#### Directions:
Using the records below, copy every line that holds the string "mandarin".

#### The data:
------------------------------------

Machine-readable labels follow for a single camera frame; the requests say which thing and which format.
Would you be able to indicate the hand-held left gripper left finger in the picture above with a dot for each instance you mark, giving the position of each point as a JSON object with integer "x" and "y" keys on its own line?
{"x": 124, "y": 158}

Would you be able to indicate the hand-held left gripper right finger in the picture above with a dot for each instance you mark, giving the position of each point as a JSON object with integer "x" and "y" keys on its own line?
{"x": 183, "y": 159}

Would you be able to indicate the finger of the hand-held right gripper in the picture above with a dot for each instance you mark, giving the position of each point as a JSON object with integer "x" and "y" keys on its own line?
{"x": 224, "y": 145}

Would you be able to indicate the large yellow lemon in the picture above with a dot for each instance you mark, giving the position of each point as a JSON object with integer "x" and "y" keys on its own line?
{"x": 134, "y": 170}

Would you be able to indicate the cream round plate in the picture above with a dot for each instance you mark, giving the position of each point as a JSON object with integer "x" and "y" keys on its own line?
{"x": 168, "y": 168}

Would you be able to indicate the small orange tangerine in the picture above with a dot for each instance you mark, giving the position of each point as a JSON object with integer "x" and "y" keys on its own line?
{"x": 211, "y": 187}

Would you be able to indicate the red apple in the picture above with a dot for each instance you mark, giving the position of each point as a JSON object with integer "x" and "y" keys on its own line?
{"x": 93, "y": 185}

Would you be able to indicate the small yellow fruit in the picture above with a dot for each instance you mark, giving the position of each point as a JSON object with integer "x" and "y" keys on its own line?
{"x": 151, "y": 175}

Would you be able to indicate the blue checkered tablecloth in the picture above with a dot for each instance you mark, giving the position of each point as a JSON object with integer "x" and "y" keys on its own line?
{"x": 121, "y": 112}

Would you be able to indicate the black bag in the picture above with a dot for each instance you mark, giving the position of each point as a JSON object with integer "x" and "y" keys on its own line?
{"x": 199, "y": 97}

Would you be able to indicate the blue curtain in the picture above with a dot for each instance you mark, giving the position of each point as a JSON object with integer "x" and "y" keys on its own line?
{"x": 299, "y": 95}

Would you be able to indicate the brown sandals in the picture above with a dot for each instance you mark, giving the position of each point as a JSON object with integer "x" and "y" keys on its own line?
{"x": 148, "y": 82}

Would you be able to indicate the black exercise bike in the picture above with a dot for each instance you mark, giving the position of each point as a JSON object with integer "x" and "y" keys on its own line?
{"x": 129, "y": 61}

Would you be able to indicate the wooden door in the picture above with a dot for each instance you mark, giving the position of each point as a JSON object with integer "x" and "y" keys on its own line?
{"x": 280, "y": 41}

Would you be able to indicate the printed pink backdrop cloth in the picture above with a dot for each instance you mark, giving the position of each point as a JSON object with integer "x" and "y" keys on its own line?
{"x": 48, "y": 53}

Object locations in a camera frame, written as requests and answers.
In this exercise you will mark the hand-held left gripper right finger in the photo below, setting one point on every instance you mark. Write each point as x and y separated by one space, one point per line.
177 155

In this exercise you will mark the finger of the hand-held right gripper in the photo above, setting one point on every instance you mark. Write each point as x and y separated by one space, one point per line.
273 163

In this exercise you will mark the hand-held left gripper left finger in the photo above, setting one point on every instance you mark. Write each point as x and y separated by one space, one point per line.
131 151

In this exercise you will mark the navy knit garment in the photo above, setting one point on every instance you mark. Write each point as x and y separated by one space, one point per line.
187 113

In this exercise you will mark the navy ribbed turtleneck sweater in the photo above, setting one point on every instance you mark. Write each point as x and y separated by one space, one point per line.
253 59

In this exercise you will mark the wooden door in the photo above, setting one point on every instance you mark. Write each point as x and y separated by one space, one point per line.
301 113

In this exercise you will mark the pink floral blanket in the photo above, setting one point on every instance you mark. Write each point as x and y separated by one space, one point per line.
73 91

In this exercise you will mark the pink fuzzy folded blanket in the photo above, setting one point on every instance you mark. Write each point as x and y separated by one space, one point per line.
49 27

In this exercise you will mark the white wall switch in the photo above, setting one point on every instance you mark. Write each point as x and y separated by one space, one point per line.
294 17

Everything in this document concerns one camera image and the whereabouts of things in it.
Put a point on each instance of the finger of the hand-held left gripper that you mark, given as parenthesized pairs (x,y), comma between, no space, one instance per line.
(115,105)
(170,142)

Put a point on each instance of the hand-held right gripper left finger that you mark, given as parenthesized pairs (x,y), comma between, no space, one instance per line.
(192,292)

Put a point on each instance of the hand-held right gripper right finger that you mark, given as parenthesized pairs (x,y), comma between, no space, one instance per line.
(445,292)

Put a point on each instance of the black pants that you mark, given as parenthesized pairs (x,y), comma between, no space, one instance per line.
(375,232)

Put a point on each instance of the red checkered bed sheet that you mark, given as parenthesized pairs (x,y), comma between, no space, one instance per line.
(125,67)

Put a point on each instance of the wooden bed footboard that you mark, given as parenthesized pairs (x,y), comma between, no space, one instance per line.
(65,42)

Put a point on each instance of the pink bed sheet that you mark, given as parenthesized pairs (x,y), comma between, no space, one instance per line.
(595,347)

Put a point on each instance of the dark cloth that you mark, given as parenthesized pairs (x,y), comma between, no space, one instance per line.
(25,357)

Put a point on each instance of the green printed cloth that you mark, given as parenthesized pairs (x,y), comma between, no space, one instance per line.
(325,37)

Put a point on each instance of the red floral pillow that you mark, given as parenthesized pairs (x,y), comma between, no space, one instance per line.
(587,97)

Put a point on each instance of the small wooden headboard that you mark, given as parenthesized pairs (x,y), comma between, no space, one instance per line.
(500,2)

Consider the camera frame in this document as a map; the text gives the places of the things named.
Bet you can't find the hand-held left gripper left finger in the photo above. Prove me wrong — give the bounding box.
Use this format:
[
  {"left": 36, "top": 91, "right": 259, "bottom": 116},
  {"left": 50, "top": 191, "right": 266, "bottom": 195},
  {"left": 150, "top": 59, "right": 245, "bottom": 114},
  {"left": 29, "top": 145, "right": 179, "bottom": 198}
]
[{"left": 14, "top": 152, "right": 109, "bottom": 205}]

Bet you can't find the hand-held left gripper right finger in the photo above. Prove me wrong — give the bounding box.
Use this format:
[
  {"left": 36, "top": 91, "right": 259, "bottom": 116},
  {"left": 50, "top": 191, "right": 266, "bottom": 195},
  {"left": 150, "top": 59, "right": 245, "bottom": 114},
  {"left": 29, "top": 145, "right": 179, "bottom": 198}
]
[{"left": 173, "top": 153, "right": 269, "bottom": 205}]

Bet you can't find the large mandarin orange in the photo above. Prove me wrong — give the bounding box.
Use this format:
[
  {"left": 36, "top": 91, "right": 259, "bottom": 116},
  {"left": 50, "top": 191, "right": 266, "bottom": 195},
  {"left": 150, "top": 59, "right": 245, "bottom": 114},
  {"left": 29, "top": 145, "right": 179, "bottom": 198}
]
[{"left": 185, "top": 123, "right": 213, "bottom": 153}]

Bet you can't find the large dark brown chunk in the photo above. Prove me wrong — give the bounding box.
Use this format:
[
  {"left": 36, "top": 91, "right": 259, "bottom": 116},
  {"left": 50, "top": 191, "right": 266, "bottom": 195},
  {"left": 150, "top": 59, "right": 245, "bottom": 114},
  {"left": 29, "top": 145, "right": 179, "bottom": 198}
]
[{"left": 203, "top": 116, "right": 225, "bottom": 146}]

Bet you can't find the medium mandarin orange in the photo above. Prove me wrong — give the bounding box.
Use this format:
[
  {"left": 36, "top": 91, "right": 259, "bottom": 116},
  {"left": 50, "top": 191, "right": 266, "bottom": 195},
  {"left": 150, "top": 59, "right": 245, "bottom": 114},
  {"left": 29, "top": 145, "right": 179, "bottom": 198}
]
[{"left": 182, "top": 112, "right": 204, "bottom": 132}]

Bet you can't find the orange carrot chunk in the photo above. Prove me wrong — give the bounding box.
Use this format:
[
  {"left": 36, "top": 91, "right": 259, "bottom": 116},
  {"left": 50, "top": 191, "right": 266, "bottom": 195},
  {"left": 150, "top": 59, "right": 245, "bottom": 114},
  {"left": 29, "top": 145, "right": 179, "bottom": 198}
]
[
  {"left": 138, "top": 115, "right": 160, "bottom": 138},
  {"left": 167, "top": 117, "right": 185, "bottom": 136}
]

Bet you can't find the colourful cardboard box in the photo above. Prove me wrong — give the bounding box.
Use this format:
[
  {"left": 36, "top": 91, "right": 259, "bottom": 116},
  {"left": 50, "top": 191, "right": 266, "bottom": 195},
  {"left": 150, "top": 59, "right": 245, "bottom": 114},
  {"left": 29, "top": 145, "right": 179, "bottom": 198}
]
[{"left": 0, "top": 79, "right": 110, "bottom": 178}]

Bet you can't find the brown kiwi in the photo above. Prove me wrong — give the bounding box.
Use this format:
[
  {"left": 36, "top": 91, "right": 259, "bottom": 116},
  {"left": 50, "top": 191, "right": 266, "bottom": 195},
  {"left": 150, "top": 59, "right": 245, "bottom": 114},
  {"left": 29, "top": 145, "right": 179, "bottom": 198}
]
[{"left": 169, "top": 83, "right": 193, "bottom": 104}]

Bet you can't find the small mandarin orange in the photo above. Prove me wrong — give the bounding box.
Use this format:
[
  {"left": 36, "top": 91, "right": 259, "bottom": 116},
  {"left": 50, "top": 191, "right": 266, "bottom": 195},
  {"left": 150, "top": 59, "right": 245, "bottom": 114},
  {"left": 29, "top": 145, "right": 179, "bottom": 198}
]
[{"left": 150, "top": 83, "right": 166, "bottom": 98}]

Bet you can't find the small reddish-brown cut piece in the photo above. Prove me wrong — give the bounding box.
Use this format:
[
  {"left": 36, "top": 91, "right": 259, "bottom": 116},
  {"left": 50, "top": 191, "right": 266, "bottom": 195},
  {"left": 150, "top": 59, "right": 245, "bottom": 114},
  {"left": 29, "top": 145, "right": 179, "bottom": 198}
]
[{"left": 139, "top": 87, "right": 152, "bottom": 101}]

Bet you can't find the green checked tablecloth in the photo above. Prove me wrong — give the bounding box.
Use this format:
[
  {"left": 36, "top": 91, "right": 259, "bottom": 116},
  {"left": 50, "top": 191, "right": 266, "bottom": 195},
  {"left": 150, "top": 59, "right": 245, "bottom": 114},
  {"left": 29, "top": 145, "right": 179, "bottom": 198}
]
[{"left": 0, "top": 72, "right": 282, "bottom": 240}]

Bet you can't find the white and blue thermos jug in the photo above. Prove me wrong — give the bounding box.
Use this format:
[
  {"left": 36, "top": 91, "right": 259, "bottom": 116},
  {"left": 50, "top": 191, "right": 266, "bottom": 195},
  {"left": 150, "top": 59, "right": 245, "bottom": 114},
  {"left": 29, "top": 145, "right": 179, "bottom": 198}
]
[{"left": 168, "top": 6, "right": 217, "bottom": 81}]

------------------------------------

#### Expected output:
Bet you can't find the large mandarin orange in the photo above. Prove me wrong — give the bounding box.
Bet you can't find the medium mandarin orange in the photo above. Prove me wrong — give the bounding box.
Bet you can't find the small mandarin orange in the photo above. Prove me wrong — give the bounding box.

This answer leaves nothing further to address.